TASK DETAILS =
Line filter on the word "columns": copy each matching line from the entries.

══ RECORDS FOR THIS EXERCISE

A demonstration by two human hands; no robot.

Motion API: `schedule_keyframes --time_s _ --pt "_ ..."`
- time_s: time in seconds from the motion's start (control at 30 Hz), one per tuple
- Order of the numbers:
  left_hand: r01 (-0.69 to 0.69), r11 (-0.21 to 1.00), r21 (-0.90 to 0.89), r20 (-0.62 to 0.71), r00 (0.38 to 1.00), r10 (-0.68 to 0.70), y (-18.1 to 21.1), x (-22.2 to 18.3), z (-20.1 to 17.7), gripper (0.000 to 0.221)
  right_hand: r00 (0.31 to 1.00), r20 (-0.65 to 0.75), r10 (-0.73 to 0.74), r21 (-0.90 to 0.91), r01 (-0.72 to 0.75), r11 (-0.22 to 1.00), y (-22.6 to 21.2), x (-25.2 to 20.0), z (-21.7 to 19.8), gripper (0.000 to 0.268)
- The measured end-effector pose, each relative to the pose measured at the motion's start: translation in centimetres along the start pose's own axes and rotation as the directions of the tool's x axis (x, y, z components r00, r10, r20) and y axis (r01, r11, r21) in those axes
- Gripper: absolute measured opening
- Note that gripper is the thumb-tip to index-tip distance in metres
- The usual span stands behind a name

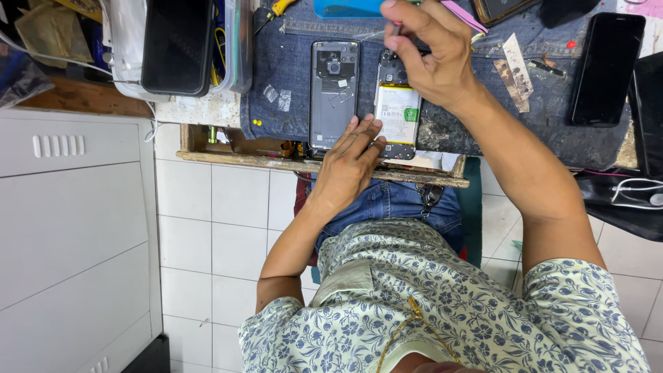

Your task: The person disassembles a mobile phone using a screwdriver and a prying tool, removes the battery and screws from the internal frame, and then separates the motherboard and components from the chassis.

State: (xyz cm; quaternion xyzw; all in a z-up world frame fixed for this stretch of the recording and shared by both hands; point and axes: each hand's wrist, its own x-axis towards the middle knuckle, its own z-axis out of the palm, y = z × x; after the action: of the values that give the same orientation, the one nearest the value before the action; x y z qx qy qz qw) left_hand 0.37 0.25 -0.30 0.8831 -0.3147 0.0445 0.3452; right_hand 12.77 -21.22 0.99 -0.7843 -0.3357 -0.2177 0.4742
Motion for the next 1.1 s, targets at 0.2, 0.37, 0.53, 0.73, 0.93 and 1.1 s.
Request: schedule_keyframes --time_s 0.2,0.37,0.53,0.73,0.93,1.1 --pt "-0.033 0.998 0.054 -0.019 0.999 0.034 0.5 0.0 0.8 0.035 1.000 0.019 -0.006 0.007 0.005 1.000 0.1 0.5 -0.3 0.046" --pt "-0.043 0.996 0.076 -0.032 0.998 0.045 0.2 0.1 1.2 0.034 0.998 0.018 -0.055 -0.219 0.058 0.974 -0.8 0.7 -0.6 0.052" --pt "-0.048 0.997 0.066 -0.051 0.997 0.051 0.2 -0.4 1.4 0.030 0.997 0.072 -0.003 0.006 0.002 1.000 -0.9 0.5 -0.7 0.053" --pt "-0.066 0.995 0.079 -0.032 0.997 0.069 0.4 -0.7 1.1 0.032 0.994 0.091 -0.055 0.024 0.053 0.998 -1.2 0.6 -0.9 0.053" --pt "-0.011 1.000 0.017 -0.035 0.999 0.011 0.6 -0.8 1.2 0.033 0.994 0.112 0.007 -0.007 -0.007 1.000 -1.0 0.1 -0.9 0.056" --pt "-0.004 1.000 0.012 -0.048 0.999 0.004 0.5 -0.9 1.5 0.033 0.996 0.088 -0.008 -0.001 0.008 1.000 -1.1 0.0 -0.7 0.057"
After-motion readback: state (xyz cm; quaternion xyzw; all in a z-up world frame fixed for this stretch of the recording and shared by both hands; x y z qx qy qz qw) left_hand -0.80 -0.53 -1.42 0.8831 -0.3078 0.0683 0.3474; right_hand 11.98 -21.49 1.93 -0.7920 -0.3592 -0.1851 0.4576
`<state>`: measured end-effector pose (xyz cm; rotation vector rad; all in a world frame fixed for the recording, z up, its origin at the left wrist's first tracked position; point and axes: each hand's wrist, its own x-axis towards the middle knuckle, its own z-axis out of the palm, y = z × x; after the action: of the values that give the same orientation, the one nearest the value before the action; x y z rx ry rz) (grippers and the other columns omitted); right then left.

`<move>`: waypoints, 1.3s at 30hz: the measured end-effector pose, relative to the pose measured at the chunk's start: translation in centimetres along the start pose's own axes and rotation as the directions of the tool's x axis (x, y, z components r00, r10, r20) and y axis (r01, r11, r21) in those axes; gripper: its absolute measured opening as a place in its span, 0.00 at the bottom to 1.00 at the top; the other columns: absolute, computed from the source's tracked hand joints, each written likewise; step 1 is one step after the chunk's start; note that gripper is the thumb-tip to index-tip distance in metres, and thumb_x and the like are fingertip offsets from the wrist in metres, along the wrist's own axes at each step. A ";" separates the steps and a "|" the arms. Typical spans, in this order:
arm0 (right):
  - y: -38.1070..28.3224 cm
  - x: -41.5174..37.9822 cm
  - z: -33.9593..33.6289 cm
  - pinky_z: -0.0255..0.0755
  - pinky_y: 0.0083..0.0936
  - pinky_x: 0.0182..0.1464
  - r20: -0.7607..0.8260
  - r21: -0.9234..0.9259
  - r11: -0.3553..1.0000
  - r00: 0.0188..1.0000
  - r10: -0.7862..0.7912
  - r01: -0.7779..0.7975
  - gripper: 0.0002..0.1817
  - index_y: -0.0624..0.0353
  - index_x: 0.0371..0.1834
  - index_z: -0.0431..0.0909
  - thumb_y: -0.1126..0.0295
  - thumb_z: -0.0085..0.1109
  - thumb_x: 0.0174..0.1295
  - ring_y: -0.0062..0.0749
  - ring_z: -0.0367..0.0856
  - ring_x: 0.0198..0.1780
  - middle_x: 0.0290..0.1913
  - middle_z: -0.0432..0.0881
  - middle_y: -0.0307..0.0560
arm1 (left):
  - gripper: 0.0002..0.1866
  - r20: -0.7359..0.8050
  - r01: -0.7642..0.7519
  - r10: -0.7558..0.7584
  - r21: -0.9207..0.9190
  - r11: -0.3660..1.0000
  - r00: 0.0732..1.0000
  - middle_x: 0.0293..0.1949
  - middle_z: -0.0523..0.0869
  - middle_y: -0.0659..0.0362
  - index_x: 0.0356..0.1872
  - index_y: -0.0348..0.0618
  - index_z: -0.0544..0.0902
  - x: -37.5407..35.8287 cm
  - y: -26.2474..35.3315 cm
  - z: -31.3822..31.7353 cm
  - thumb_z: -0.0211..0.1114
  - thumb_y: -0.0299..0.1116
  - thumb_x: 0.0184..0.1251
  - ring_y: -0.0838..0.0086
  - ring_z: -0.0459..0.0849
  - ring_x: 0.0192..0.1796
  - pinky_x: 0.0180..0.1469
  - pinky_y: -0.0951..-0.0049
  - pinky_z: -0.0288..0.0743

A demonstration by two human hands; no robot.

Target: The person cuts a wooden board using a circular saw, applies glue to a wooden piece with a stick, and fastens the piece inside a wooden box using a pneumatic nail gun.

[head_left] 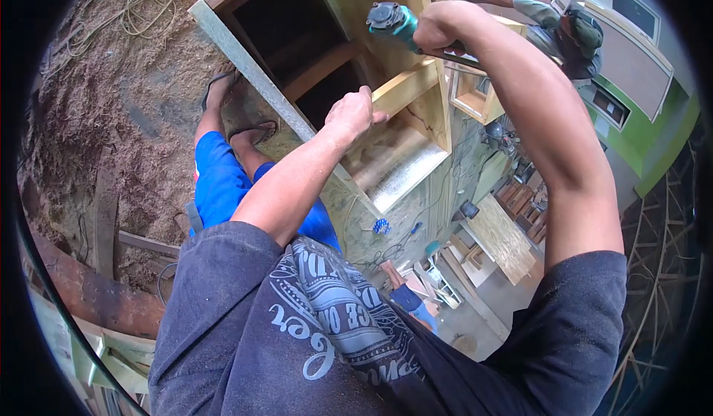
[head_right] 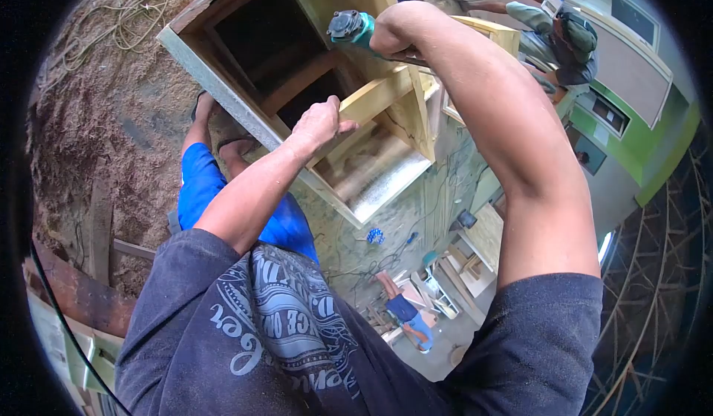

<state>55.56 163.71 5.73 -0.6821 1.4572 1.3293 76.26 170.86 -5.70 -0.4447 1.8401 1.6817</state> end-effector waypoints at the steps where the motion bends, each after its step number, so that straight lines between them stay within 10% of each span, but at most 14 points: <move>1: 0.4 -0.2 0.0 0.77 0.38 0.29 -0.029 0.083 0.996 0.999 0.032 -0.029 0.09 0.70 0.24 0.81 0.76 0.52 0.45 0.40 0.84 0.24 0.26 0.83 0.55 | 0.30 0.003 0.000 0.000 0.013 1.000 1.000 0.46 0.85 0.40 0.50 0.34 0.74 0.0 0.0 -0.1 0.72 0.50 0.59 0.47 0.84 0.52 0.54 0.52 0.78; 11: 6.7 -8.7 4.7 0.72 0.34 0.20 -0.093 0.484 0.872 0.995 -0.030 0.072 0.07 0.70 0.18 0.77 0.74 0.57 0.40 0.34 0.79 0.16 0.18 0.80 0.51 | 0.28 0.030 -0.051 0.048 0.104 0.993 0.998 0.44 0.85 0.40 0.48 0.36 0.76 1.9 -1.1 0.0 0.65 0.54 0.64 0.47 0.84 0.50 0.52 0.52 0.77; 15: 5.7 -10.5 7.7 0.71 0.28 0.19 -0.004 0.815 0.574 0.993 -0.118 0.071 0.06 0.69 0.21 0.77 0.75 0.57 0.41 0.30 0.78 0.16 0.16 0.78 0.47 | 0.24 0.349 -0.267 0.189 0.189 0.945 0.918 0.42 0.87 0.42 0.42 0.38 0.85 4.7 -1.9 -3.6 0.56 0.52 0.69 0.49 0.84 0.48 0.51 0.55 0.76; 20: 0.6 -7.7 8.1 0.72 0.25 0.20 0.036 0.917 0.386 0.941 -0.335 0.102 0.13 0.72 0.34 0.79 0.75 0.57 0.45 0.27 0.76 0.17 0.19 0.76 0.45 | 0.20 -0.159 -0.228 0.259 0.190 0.955 0.953 0.43 0.86 0.41 0.40 0.35 0.85 3.4 0.0 -11.1 0.52 0.43 0.70 0.47 0.84 0.50 0.54 0.54 0.77; 23: -2.1 -5.3 7.4 0.73 0.26 0.21 0.042 0.891 0.426 0.908 -0.417 0.155 0.14 0.71 0.35 0.80 0.75 0.58 0.44 0.27 0.75 0.17 0.20 0.76 0.44 | 0.15 -0.504 -0.253 0.447 0.408 0.877 0.739 0.43 0.87 0.48 0.50 0.43 0.82 1.0 -0.1 -14.9 0.59 0.41 0.70 0.52 0.85 0.49 0.50 0.56 0.79; 30: -5.4 -1.4 5.5 0.72 0.25 0.22 0.162 0.868 0.485 0.863 -0.479 0.107 0.14 0.67 0.37 0.82 0.75 0.59 0.45 0.25 0.74 0.17 0.20 0.75 0.42 | 0.12 -0.592 -0.097 0.697 0.730 0.676 0.404 0.44 0.88 0.64 0.50 0.56 0.83 -4.0 -4.3 -19.0 0.64 0.42 0.68 0.71 0.86 0.49 0.51 0.70 0.73; 39: -6.3 0.2 4.9 0.72 0.25 0.21 0.253 0.878 0.478 0.827 -0.502 0.022 0.13 0.66 0.36 0.81 0.77 0.59 0.45 0.25 0.73 0.17 0.20 0.74 0.41 | 0.14 -0.638 -0.024 0.649 0.705 0.709 0.413 0.44 0.88 0.67 0.53 0.61 0.82 -4.0 -3.9 -18.3 0.63 0.45 0.69 0.74 0.86 0.45 0.50 0.70 0.71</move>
<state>62.56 166.94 3.73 0.1115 1.2814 0.3235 77.98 151.83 -5.87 -0.7245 3.3318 0.9269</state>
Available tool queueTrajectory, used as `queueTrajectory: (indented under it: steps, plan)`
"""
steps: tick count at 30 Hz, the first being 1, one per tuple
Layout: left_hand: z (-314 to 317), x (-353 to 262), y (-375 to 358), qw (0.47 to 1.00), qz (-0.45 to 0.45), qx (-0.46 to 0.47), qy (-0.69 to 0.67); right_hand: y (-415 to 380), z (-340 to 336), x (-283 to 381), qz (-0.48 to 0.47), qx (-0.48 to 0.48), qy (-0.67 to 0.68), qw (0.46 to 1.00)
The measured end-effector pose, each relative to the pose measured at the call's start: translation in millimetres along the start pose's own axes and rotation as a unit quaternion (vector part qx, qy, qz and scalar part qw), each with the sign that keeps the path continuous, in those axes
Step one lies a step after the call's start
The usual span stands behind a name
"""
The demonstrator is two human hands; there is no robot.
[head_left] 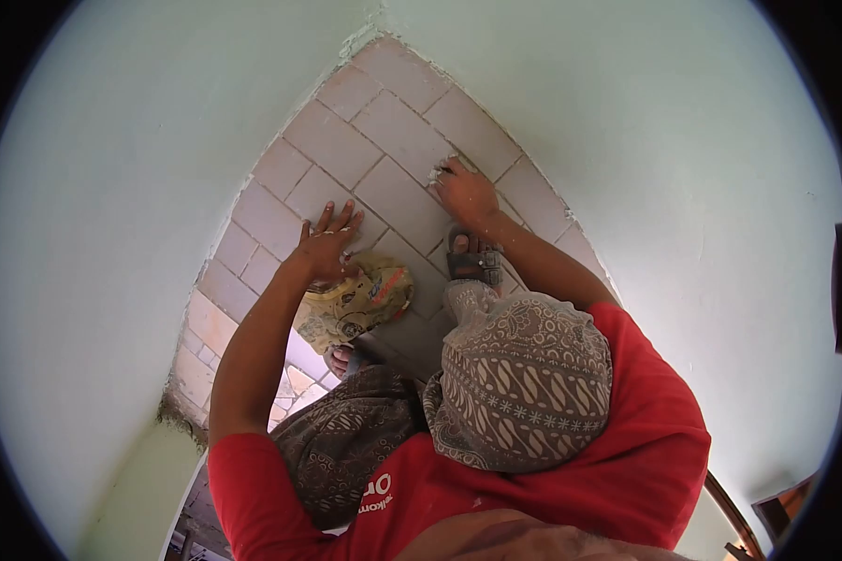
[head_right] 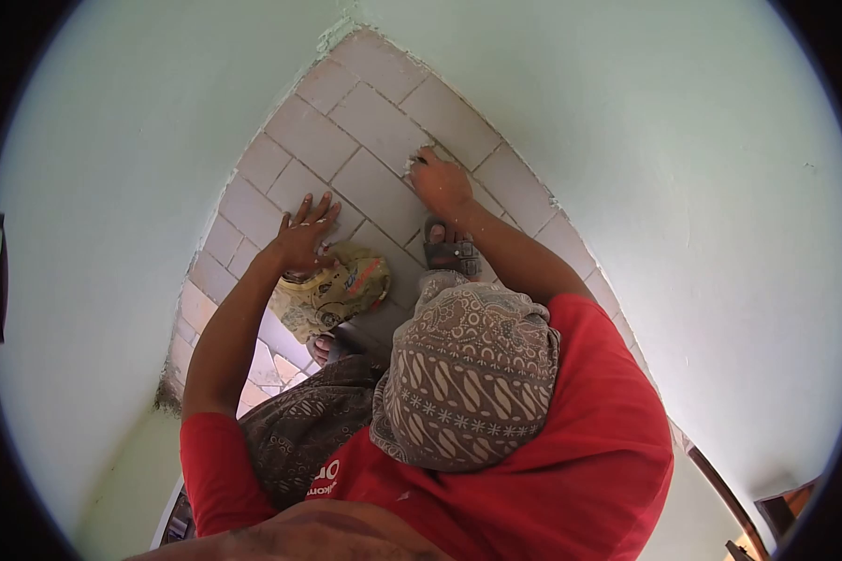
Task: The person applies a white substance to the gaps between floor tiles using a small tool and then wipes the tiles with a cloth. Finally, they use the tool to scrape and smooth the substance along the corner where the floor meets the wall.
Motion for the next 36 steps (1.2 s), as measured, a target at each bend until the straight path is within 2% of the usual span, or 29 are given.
queueTrajectory:
  steps: [2, 8, 11, 14, 17, 20, 23, 25, 26, 29, 31, 34, 36]
  plan:
    - [0.9, -4.3, -2.2, 1.000, 0.006, 0.013, -0.021, -14.6, 3.1, 2.8, 0.047, 0.045, 0.013, 0.998]
    - [3.2, -6.3, -3.1, 1.000, 0.006, 0.003, 0.008, 29.7, -6.9, 1.3, 0.032, 0.049, -0.024, 0.998]
    - [0.2, -5.5, -2.2, 1.000, 0.003, 0.014, -0.009, -10.1, 1.2, 7.2, 0.058, 0.062, 0.005, 0.996]
    - [0.2, -4.5, -0.5, 1.000, 0.002, 0.003, -0.008, 2.7, 5.0, 0.9, 0.037, 0.023, 0.005, 0.999]
    - [3.3, -7.2, -0.6, 1.000, 0.003, 0.004, 0.006, 63.0, -2.5, -10.3, 0.026, 0.008, -0.006, 1.000]
    - [7.1, -2.7, -0.8, 1.000, 0.005, 0.003, 0.006, 67.6, -11.7, -7.2, 0.045, 0.016, -0.002, 0.999]
    - [5.1, -0.5, -1.1, 1.000, 0.007, -0.002, -0.018, 9.8, -2.1, 1.2, 0.044, 0.010, 0.002, 0.999]
    - [5.4, -1.7, -3.5, 0.999, 0.006, 0.004, -0.047, -18.4, 0.9, 3.0, 0.072, 0.057, -0.001, 0.996]
    - [4.9, -1.8, -4.2, 0.999, 0.004, 0.002, -0.036, -12.7, 3.2, -1.6, 0.072, 0.065, -0.003, 0.995]
    - [7.6, -1.6, -2.5, 1.000, 0.009, 0.008, -0.026, 12.2, -9.0, -15.9, 0.079, 0.011, 0.004, 0.997]
    - [5.2, 0.2, -3.9, 1.000, 0.012, 0.008, -0.019, 15.3, -9.7, -18.1, 0.078, 0.033, -0.012, 0.996]
    - [1.6, -1.7, -1.9, 0.999, 0.017, 0.011, -0.038, -22.3, -4.5, -10.7, 0.086, 0.056, -0.024, 0.994]
    - [5.4, -3.5, -1.1, 0.999, 0.011, 0.004, -0.030, -9.9, -8.6, -17.1, 0.081, 0.058, -0.020, 0.995]
Point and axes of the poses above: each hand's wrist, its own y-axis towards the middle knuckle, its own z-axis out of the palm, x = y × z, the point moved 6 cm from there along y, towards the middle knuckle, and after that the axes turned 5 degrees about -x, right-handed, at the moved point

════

PROBLEM SOLUTION =
`<state>`: measured end-effector pose (xyz cm; rotation vector rad; all in a world frame fixed for the recording, z up, its origin at the left wrist's first tracked position; point and axes: each hand's wrist, its own x-axis towards the middle knuckle, its own z-axis out of the palm, y = z × x; after the action: of the values that give the same orientation, the one nearest the value before the action; x y z rx ry rz) (grippers and the other columns omitted); right then left.
`<move>`: waypoints, 1.3s at 30hz: the measured end-effector pose, relative to the pose measured at the chunk's start: translation in centimetres along the start pose's own axes and rotation as the directions of the tool's x axis (x, y, z components r00, r10, r20) and y axis (r01, r11, r21) in those axes; gripper: its absolute measured opening as a place in its span, 0.00 at the bottom to 1.00 at the top; the other columns: absolute, computed from the source's tracked hand joints, each written likewise; step 1 is one step after the chunk's start; note that gripper is the thumb-tip to index-tip distance in metres, and thumb_x and the like are fingertip offsets from the wrist in metres, along the wrist's own axes at each step. A ";" separates the steps and a "|" the arms. Typical spans, in this order:

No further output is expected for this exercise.